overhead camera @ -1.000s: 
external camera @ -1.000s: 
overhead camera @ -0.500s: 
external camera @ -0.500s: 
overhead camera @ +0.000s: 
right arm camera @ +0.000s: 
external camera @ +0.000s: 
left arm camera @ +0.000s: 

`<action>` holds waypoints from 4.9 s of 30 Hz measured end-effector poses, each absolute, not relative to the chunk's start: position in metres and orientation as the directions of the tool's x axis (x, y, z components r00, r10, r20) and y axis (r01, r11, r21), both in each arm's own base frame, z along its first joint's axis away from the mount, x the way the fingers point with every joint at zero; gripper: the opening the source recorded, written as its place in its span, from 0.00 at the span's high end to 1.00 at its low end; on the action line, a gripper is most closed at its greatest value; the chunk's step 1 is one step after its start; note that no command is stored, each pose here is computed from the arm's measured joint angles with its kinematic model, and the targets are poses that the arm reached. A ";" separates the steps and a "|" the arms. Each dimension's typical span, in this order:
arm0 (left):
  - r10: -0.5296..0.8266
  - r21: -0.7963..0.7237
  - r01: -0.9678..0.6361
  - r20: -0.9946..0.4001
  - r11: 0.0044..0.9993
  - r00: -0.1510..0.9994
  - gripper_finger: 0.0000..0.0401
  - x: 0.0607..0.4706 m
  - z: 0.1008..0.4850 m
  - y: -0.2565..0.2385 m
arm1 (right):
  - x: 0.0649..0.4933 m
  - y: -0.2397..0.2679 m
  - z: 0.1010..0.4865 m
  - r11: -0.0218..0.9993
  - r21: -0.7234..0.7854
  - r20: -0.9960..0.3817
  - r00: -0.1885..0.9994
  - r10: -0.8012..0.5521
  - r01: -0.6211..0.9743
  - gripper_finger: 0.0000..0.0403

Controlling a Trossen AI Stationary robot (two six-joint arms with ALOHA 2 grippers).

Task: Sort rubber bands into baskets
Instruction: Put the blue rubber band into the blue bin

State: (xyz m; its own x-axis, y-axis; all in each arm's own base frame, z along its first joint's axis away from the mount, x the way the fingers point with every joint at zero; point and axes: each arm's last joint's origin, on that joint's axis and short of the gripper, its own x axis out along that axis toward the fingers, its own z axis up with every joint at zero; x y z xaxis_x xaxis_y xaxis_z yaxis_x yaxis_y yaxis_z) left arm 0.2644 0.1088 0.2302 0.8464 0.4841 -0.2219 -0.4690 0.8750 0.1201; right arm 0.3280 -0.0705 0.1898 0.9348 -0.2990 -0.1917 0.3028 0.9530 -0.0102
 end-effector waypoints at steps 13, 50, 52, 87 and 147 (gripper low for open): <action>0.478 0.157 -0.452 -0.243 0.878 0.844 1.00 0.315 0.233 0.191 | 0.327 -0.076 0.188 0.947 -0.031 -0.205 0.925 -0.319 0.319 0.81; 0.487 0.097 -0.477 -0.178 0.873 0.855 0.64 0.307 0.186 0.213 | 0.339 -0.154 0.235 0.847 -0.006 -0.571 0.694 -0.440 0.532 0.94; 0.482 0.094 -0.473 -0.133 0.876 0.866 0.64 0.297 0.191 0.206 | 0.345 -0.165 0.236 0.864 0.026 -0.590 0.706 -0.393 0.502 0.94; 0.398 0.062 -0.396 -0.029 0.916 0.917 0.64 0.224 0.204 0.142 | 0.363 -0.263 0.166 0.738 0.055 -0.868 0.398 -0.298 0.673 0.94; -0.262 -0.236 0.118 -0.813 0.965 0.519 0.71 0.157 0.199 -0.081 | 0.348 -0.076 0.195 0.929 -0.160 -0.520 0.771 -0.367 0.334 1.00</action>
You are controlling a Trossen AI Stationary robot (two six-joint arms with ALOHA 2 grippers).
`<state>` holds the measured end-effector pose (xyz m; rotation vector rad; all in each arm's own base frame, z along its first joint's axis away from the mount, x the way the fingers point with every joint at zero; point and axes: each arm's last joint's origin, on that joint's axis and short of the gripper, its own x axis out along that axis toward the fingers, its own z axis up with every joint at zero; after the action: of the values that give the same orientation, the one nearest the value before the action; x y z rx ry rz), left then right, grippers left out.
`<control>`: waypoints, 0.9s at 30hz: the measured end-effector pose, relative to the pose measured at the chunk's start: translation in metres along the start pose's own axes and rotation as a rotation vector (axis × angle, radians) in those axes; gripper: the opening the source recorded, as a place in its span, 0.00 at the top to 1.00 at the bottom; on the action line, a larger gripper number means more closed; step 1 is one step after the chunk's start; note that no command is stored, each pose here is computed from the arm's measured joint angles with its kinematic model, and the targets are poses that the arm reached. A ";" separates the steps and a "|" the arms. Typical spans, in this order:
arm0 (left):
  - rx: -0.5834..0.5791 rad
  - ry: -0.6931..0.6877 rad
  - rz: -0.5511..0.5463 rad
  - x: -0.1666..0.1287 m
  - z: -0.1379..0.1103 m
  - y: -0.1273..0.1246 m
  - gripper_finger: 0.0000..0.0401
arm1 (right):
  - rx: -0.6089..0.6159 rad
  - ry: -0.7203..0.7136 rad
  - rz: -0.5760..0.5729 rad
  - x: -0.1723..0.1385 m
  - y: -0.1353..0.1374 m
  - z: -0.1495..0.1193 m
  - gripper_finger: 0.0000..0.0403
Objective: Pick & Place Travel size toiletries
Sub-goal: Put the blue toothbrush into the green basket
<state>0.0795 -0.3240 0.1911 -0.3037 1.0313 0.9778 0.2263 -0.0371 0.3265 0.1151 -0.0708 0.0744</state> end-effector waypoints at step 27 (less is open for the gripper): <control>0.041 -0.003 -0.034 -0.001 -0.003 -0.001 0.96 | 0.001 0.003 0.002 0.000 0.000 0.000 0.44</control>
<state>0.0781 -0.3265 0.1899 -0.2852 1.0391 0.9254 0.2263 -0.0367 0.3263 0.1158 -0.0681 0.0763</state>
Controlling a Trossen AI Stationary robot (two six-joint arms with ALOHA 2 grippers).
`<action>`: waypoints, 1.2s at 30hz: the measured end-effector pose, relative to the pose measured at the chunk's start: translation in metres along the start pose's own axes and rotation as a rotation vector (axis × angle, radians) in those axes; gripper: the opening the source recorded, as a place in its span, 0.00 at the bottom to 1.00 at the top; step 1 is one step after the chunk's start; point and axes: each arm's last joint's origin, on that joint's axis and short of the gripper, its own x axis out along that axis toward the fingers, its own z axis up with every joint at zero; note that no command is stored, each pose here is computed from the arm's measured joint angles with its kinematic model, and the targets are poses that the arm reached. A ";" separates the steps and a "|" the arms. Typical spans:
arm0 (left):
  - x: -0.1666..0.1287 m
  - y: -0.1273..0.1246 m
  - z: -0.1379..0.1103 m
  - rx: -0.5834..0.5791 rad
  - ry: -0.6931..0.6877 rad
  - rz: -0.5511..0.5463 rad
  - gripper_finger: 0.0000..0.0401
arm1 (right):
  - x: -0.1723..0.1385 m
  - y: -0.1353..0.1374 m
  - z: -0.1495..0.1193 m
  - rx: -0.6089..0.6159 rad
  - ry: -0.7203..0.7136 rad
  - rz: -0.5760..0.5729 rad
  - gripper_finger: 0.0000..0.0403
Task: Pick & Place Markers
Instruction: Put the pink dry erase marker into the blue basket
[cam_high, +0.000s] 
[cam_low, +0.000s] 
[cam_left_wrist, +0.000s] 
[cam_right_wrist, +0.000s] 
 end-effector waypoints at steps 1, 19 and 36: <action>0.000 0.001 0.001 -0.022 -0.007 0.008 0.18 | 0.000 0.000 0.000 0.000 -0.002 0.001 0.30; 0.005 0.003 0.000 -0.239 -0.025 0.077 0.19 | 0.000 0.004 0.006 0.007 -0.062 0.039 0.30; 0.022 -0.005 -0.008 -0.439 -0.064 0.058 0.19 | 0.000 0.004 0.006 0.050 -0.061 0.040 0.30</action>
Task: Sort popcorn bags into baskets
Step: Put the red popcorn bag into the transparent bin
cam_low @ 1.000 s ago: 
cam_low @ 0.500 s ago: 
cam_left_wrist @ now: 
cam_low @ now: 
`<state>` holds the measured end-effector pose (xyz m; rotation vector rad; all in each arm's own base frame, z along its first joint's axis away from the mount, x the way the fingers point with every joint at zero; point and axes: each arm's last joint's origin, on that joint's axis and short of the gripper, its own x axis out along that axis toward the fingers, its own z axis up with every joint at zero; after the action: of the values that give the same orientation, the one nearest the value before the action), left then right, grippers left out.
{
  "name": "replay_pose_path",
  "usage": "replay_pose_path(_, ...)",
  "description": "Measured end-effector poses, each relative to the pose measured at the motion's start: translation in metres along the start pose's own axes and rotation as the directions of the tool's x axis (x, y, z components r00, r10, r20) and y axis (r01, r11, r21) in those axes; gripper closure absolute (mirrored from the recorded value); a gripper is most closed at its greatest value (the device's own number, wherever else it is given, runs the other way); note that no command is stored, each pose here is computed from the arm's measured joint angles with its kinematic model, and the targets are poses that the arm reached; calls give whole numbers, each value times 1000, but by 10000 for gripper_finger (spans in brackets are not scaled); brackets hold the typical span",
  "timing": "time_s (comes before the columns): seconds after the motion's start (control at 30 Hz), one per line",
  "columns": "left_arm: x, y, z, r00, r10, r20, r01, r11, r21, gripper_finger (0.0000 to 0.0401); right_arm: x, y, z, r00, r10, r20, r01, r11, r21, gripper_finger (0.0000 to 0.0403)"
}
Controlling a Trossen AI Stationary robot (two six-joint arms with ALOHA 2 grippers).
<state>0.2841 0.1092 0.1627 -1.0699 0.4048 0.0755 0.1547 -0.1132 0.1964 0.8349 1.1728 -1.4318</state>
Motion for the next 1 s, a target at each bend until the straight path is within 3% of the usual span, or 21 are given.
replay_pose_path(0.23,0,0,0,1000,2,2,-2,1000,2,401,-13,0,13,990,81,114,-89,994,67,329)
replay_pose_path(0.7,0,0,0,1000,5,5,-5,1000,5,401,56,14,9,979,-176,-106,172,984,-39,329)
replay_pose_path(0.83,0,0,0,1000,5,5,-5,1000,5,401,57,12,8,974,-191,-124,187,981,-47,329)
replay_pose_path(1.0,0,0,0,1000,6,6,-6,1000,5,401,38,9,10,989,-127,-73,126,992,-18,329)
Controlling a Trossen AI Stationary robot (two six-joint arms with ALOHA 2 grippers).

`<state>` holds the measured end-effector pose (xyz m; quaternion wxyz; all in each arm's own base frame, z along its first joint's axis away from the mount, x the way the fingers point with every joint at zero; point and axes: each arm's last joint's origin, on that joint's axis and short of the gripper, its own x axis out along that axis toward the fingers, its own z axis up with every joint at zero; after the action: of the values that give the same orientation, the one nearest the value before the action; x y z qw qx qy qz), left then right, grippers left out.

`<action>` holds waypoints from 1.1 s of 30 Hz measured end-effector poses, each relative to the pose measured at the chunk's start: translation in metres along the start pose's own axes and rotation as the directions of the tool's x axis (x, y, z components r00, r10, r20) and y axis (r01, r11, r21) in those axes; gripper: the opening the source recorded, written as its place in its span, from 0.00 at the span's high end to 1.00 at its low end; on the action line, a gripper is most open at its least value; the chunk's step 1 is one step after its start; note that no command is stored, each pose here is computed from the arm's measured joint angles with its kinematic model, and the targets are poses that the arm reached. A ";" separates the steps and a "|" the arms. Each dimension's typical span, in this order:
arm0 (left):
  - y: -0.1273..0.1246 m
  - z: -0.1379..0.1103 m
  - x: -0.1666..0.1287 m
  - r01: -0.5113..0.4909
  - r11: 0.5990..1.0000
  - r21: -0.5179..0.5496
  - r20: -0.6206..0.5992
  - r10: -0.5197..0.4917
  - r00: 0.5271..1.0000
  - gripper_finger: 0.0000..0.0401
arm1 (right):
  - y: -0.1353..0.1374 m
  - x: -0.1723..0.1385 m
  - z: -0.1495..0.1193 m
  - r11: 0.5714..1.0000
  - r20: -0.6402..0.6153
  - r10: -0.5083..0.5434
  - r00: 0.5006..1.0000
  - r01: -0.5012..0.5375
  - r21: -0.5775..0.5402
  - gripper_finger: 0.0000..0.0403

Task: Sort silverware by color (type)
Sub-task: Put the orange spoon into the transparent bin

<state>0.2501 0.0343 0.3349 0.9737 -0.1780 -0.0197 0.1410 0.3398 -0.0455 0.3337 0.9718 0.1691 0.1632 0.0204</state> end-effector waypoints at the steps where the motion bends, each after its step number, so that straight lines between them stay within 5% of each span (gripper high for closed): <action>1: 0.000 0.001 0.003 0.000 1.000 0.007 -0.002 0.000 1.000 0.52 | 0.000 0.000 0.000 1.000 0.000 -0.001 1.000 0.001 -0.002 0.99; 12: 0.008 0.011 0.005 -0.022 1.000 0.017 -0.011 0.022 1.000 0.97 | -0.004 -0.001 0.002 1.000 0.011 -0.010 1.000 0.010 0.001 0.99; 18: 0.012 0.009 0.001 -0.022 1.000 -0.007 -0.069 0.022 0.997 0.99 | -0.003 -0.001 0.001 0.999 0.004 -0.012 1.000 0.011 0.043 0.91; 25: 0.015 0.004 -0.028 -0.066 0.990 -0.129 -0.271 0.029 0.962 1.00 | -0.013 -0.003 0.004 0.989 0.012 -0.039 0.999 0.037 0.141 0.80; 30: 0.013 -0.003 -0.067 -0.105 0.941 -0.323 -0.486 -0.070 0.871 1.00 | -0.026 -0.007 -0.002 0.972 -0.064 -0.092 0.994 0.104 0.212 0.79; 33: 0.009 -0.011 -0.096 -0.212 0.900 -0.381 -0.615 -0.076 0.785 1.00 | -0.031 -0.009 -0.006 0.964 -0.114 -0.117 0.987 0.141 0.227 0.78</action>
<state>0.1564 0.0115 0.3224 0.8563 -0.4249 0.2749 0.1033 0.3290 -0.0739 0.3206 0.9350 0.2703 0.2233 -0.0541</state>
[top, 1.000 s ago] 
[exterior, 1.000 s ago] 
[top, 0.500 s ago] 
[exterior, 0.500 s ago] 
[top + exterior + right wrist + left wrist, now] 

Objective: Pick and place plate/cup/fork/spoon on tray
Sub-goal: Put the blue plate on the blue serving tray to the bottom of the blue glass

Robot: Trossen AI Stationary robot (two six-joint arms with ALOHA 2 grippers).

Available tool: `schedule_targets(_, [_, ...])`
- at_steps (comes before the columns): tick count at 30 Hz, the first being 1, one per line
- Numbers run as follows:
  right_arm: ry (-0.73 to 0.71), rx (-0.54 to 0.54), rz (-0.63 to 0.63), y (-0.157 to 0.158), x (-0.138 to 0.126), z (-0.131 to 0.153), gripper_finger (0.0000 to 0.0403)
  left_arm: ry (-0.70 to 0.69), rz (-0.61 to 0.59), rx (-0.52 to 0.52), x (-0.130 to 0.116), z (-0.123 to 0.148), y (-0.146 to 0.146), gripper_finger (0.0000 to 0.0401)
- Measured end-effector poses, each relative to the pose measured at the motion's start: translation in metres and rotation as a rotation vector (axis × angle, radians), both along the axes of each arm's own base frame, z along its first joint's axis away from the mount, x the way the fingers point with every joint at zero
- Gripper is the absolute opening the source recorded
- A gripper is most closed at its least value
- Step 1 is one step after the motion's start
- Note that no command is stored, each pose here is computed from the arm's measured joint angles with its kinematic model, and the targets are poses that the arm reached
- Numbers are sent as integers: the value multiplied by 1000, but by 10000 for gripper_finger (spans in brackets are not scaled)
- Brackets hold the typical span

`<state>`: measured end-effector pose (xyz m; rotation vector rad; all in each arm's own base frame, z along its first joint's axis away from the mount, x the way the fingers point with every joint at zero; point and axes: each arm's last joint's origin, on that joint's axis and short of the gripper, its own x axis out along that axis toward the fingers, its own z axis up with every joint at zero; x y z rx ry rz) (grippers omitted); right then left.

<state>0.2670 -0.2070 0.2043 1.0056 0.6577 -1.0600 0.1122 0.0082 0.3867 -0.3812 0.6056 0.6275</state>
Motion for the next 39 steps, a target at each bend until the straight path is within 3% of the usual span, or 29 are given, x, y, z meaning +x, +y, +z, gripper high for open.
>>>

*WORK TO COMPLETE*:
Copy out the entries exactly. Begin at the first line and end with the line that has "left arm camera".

*ANSWER SPACE*:
overhead camera @ -1.000s: 
external camera @ -1.000s: 
overhead camera @ -0.500s: 
external camera @ -0.500s: 
overhead camera @ +0.000s: 
right arm camera @ +0.000s: 
external camera @ +0.000s: 
left arm camera @ +0.000s: 

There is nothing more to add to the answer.